___ Provided data ___

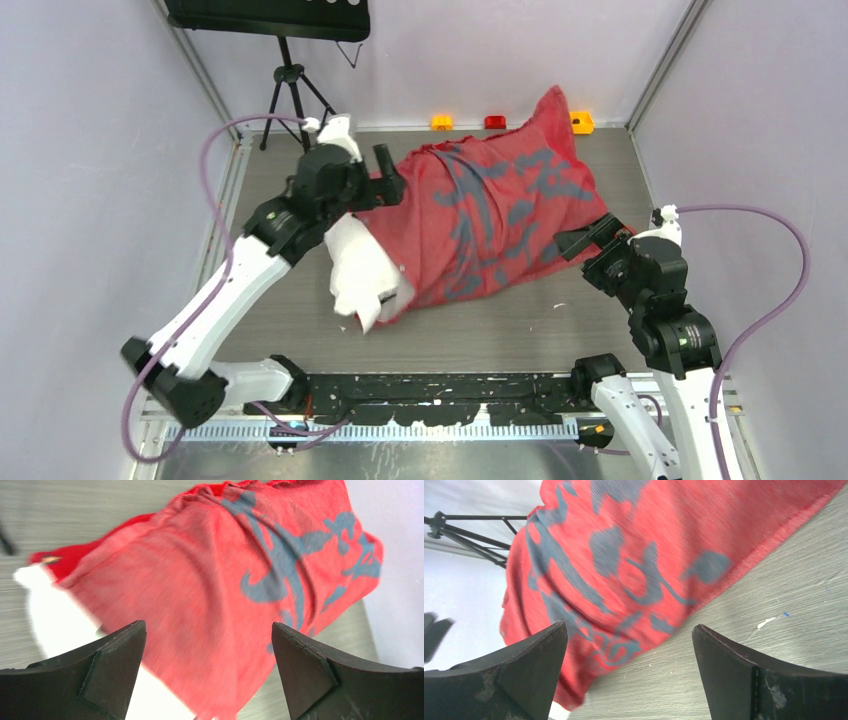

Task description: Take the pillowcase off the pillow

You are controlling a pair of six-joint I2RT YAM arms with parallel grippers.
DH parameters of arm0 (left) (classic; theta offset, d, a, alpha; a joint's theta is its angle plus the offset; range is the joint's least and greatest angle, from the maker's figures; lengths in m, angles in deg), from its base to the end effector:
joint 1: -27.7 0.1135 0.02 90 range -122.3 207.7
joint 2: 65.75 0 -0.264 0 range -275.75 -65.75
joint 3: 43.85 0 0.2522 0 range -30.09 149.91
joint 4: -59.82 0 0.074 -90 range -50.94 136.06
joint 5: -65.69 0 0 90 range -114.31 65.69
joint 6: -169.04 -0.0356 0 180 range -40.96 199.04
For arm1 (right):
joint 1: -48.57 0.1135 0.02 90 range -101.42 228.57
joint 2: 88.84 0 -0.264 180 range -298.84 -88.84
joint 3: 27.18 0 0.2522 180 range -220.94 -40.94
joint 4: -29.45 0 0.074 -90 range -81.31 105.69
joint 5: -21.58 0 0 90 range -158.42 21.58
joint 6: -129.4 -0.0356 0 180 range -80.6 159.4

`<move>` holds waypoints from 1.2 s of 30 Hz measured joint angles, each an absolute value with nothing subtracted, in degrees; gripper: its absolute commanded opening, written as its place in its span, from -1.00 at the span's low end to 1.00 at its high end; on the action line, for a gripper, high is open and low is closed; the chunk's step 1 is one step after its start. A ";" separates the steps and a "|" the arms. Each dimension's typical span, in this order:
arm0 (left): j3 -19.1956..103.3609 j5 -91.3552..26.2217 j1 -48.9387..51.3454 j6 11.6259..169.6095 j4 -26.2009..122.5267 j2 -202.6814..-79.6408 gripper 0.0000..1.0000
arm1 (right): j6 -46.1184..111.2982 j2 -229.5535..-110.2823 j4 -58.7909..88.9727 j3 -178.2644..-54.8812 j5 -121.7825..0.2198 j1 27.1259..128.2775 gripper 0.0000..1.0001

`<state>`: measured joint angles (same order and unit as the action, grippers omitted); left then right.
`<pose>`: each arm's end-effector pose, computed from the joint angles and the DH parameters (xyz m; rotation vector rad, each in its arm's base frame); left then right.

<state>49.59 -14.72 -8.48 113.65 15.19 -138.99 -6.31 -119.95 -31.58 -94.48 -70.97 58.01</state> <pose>0.2294 -0.1604 0.4082 -0.0824 2.0447 -0.6226 0.0959 0.0143 0.3528 0.6658 1.9391 0.5660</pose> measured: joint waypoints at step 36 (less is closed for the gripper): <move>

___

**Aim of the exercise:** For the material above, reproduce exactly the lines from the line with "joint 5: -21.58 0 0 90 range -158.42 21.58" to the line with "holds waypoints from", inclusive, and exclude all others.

**Output below:**
joint 5: -21.58 0 0 90 range -158.42 21.58
joint 6: -129.4 -0.0356 0 180 range -80.6 159.4

`<move>` holds waypoints from 1.2 s of 30 Hz measured joint angles, each an absolute value with nothing subtracted, in degrees; gripper: its absolute commanded opening, written as its place in its span, from -1.00 at the span's low end to 1.00 at its high end; on the action line, for a gripper, high is open and low is closed; the chunk's step 1 is one step after its start. A ";" separates the steps and a "|" the arms. Each dimension's typical span, in this order:

At this point, the answer is complete.